### What is being asked
Every line with the string "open" in it belongs in your answer, so copy them all from the data.

### Input data
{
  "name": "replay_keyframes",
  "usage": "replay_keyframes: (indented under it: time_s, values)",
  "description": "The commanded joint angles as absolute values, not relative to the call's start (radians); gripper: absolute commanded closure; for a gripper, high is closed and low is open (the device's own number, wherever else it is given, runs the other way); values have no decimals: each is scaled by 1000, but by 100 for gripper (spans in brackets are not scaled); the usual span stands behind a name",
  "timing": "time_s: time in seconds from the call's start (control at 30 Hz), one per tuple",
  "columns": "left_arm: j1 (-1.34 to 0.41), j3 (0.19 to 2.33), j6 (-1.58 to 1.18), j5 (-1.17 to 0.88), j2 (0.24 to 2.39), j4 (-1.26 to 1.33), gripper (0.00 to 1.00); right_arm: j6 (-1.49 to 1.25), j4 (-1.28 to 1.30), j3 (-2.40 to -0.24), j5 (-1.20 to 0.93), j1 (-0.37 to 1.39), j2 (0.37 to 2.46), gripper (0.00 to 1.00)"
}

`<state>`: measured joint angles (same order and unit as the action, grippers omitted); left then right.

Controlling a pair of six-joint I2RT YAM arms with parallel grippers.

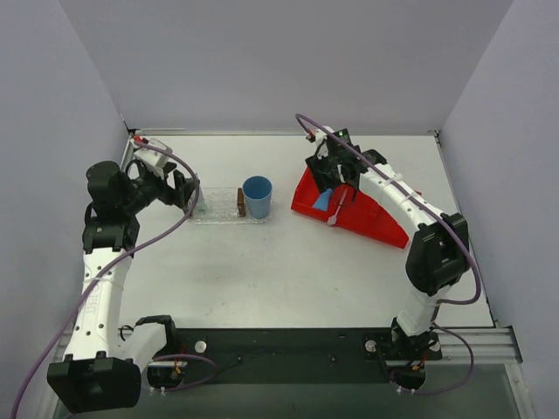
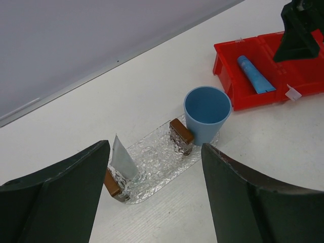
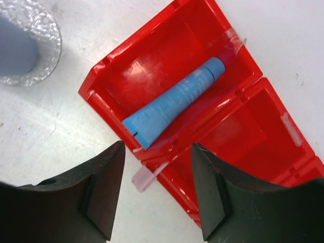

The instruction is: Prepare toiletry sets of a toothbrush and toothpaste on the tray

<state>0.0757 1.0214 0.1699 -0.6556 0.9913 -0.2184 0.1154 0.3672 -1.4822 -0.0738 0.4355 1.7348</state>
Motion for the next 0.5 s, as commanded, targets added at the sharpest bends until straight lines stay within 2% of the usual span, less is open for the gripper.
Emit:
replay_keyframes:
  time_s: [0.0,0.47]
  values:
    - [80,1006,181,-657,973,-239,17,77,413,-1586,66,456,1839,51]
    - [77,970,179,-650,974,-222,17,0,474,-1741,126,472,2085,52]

### Exercise response
  "description": "The commanded joint angles as absolute values, not relative to the call's start (radians); gripper: absolute commanded closure; for a gripper, high is closed and low is open (the device's own number, wherever else it is given, runs the other way); values have no decimals: each is scaled by 1000, but by 100 for gripper (spans in brackets are not scaled); the usual span stands behind a name",
Motion for the next 0.5 s, as commanded, targets added at the sharpest bends until straight lines stay within 2% of the usual span, less is open for the gripper.

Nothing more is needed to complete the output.